Not only was “Broadway Melody” MGM’s first musical, it was also their first full-length talking picture. Advertised as “All Talking, All Singing, All Dancing,” MGM wasn’t sure if audiences would like musicals, so MGM studio executive Irving Thalberg said the film was shot as cheaply and quickly to save money if it failed. But it didn’t fail.

Bessie Love and Anita Page play sisters in “Broadway Melody”

Motion Picture News reporter and critic Edwin Schallert wrote that the film would revolutionize talkies, which it did and started the trend of musicals.

The story type is one that was patterned and reused for the next 30 years: behind the rehearsals of a new Broadway show, we see backstage romances, dilemmas and catfights among the cast. Humorously, the producer of the show is Francis Zanfield, which I’m guessing is a play on the producer and impresario Flo Ziegfeld.

The plot isn’t terribly interesting and feels old hat after watching other musicals over the years with a similar storyline. However, while watching I had to remind myself how it must have felt to see this movie for the first time in 1929. While improvements would be coming in the near future in the early 1930s, this is still pretty impressive from a technological standpoint.

The songs are also great, and familiar, if you are a fan of “Singin’ in the Rain” (1951), where they later were reused.

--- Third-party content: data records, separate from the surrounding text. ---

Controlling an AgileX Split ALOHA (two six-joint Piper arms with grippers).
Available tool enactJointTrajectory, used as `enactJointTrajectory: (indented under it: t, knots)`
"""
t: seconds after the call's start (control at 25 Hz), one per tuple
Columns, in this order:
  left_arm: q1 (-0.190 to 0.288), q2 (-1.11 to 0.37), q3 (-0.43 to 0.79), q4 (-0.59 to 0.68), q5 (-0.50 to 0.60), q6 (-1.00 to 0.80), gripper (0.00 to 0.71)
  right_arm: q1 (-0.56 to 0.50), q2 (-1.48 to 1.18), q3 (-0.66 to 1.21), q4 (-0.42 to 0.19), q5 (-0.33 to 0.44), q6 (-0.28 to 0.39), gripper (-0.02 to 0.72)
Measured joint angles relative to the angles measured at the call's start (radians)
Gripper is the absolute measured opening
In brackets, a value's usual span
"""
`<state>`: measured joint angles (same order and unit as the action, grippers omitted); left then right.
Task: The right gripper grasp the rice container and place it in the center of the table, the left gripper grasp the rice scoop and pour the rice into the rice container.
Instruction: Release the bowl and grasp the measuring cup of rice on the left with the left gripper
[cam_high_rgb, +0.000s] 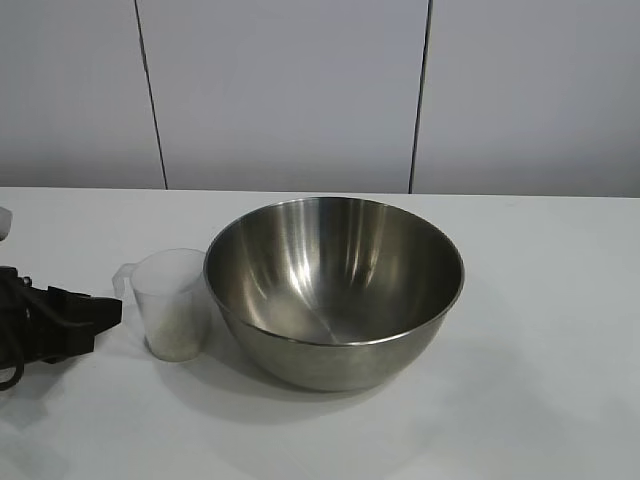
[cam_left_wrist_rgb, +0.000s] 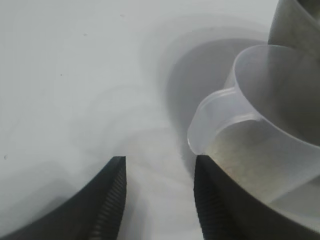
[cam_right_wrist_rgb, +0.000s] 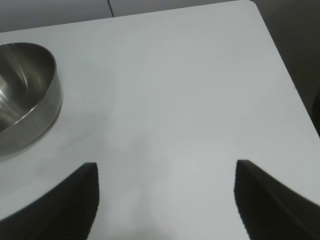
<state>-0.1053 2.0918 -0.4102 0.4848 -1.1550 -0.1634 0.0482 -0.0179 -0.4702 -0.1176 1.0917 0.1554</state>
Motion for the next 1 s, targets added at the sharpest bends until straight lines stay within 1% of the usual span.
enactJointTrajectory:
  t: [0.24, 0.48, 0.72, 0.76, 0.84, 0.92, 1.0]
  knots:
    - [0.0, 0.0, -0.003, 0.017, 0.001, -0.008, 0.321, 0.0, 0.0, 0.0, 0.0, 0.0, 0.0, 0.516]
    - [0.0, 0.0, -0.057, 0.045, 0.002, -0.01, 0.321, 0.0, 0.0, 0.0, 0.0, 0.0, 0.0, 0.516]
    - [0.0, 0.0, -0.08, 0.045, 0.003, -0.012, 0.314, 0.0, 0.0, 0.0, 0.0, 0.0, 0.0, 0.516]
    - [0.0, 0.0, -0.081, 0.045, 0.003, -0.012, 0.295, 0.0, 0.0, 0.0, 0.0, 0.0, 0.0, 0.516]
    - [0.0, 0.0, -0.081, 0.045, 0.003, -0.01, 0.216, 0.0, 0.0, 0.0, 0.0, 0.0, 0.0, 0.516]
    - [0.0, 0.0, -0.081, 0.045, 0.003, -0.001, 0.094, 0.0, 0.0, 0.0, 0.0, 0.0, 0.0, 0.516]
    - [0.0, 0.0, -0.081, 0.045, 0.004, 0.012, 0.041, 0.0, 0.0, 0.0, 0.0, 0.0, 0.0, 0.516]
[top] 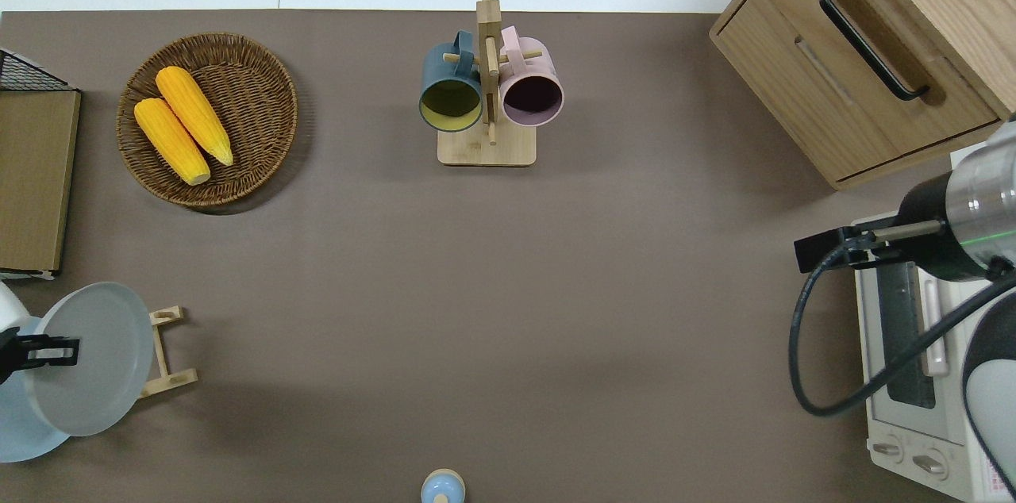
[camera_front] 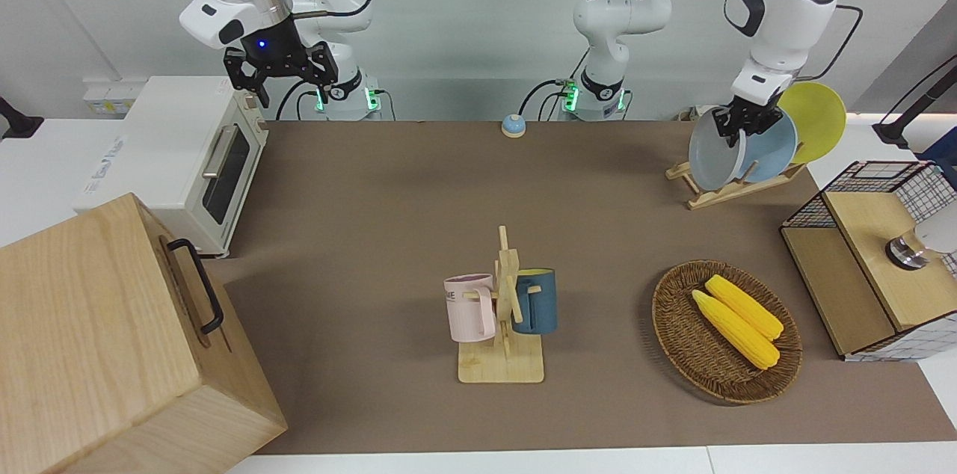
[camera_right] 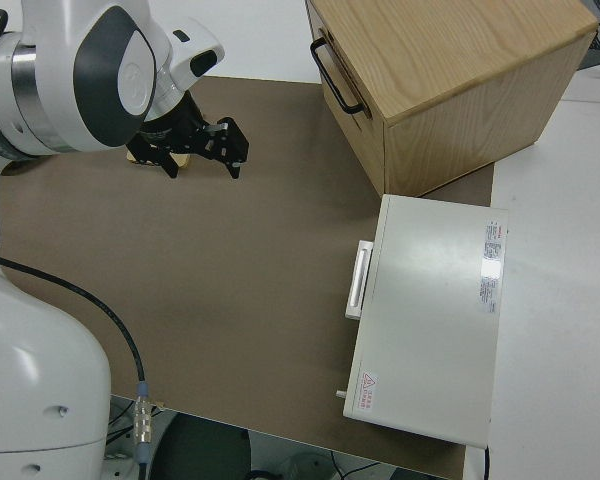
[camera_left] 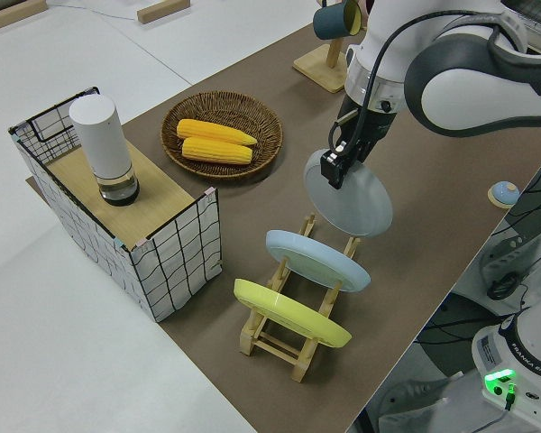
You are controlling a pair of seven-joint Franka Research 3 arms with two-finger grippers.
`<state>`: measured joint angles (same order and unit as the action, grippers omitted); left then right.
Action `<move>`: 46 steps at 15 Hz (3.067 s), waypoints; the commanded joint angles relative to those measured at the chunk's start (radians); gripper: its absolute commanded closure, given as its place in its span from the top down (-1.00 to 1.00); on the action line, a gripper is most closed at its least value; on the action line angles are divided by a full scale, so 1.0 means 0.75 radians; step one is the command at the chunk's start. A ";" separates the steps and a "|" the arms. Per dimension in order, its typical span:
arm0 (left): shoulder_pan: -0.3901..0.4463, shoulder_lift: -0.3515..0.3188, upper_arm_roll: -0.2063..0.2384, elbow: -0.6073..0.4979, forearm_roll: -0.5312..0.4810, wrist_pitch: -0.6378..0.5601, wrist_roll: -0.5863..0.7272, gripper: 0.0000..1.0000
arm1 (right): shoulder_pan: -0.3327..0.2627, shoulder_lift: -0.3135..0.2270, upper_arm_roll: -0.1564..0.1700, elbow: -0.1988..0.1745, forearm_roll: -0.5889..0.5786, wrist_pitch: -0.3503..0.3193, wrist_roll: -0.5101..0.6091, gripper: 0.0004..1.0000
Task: Pick gray plate from low plate rack and place it on table with left arm
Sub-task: 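Lift the gray plate up out of the rack with the left gripper, then carry the plate away from the rack and lower it onto the table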
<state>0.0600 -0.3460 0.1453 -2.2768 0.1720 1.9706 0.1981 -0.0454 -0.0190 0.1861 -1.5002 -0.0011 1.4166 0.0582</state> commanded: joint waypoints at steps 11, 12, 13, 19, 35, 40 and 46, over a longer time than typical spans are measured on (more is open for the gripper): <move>-0.015 -0.032 -0.132 0.244 -0.198 -0.431 -0.160 -1.00 | -0.013 -0.003 0.008 0.008 0.014 -0.017 0.000 0.98; -0.015 -0.030 -0.145 0.244 -0.241 -0.441 -0.178 -1.00 | -0.013 -0.003 0.008 0.008 0.014 -0.017 -0.002 0.97; -0.015 -0.030 -0.145 0.242 -0.294 -0.445 -0.198 -1.00 | -0.013 -0.003 0.008 0.008 0.014 -0.017 -0.002 0.98; -0.010 -0.015 -0.139 0.207 -0.542 -0.466 -0.201 -1.00 | -0.013 -0.003 0.006 0.008 0.014 -0.017 -0.002 0.97; 0.069 0.183 -0.102 -0.097 -0.939 -0.224 0.368 -1.00 | -0.013 -0.003 0.008 0.008 0.014 -0.017 -0.002 0.98; 0.067 0.183 -0.104 -0.212 -0.990 -0.100 0.470 -1.00 | -0.013 -0.003 0.008 0.008 0.014 -0.017 -0.002 0.98; 0.045 0.183 -0.106 -0.278 -1.009 -0.010 0.495 -1.00 | -0.013 -0.003 0.008 0.008 0.014 -0.017 -0.002 0.97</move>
<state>0.1082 -0.1928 0.0630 -2.4451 -0.5593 1.9151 0.5413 -0.0454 -0.0190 0.1861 -1.5002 -0.0011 1.4166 0.0582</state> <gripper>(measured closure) 0.885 0.009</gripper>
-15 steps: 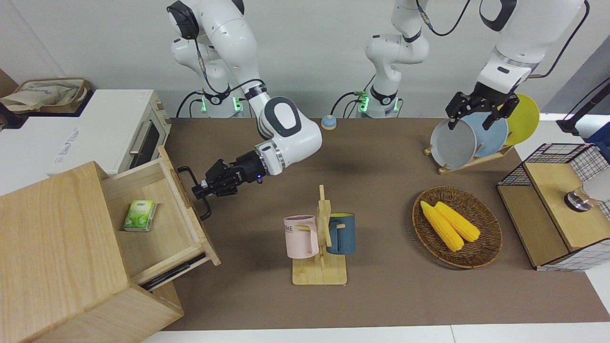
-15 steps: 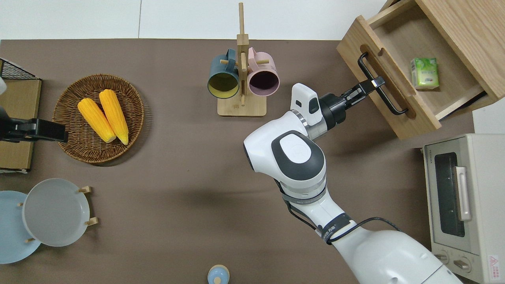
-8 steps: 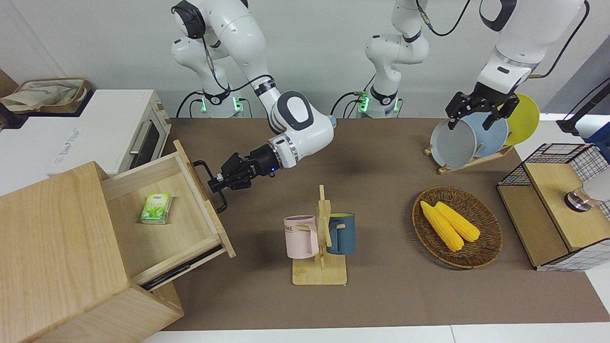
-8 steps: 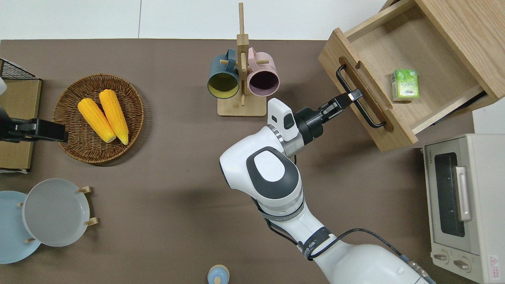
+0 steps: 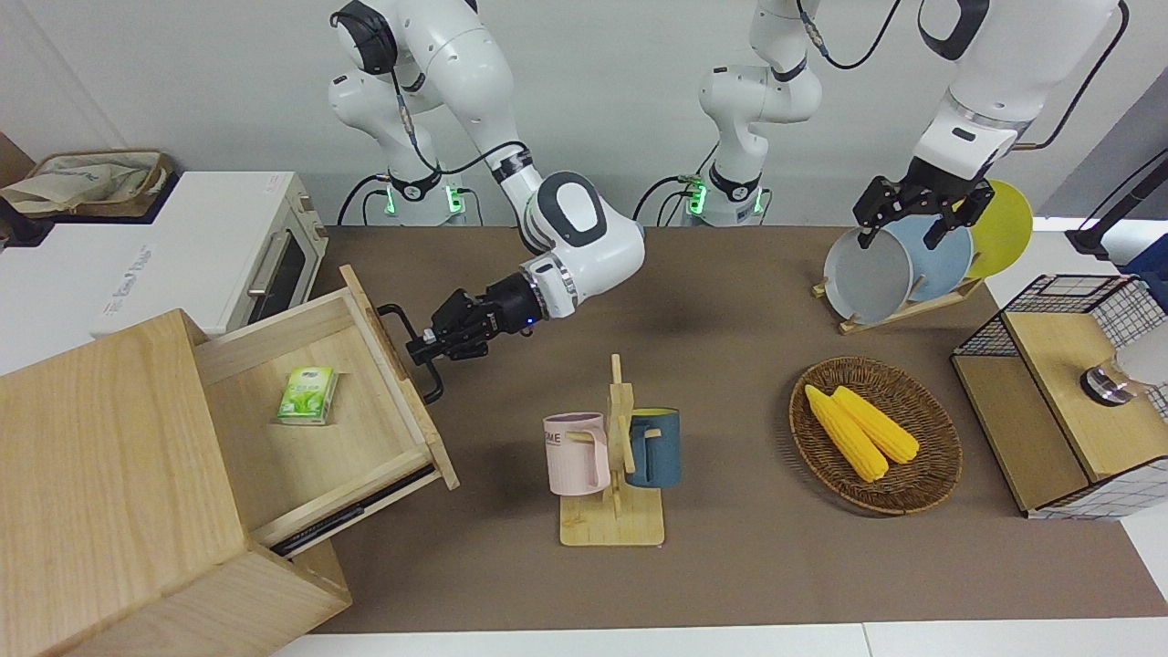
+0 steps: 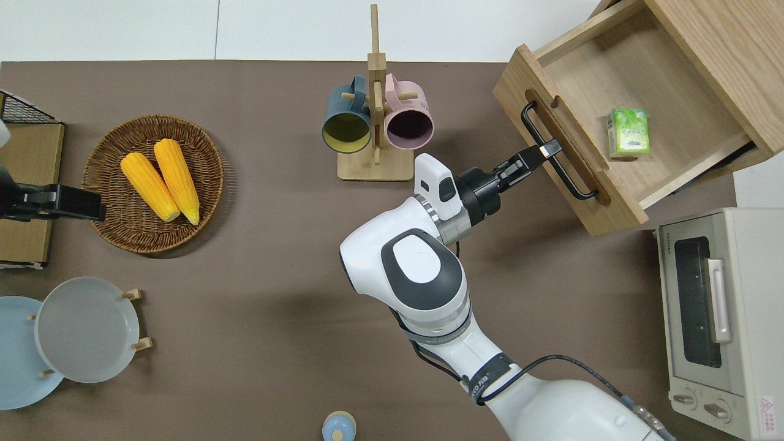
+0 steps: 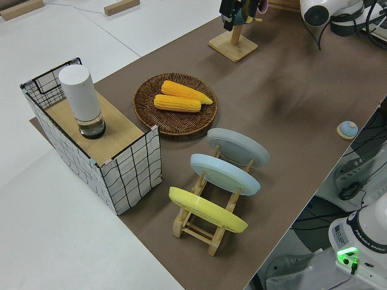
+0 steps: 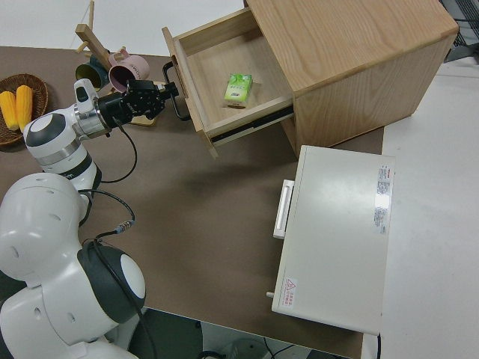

The songwriters, Arthur Freed and Nacio Herb Brown convinced Irving Thalberg to let them write the music, which included “Broadway Melody” and “You Were Meant for Me.” When the film was successful, Thalberg used them again in “Hollywood Revue of 1929,” and they wrote “Singin’ in the Rain.”

The songs are all memorable and hummable, and they should be. The title song, “Broadway Melody” is performed at least five times throughout the film – whether it’s performed by Charles King or played instrumentally.

The only real problem with the film is the staging of the numbers, most notably “The Wedding of the Painted Doll.” The numbers were filmed looking straight at the stage, as if they were being performed on Broadway, so some of the action is lost on the sides of the stage and it’s not very interesting to watch (Busby Berkley was innovative in this area a few years later).

“The Wedding of the Painted Doll” also is a very busy number. During one part, a minister is singing and dancing, there are men in tuxedos flipping around dancing girls, behind them there are ballet dancers pirouetting, and behind them are dancing girls on stairs. At one point, the minister runs by and you know he is dancing his heart out in stage left (you see a whoosh of a leg at one point) but he’s not on screen. I felt sorry for the guy.

I can’t call “Broadway Melody” (1929) my favorite musical. But I respect it for its history. And from this musical spawned the “Broadway Melody” series which I love! To fully appreciate how far musicals came just by 1933, take a look at “Broadway Melody.”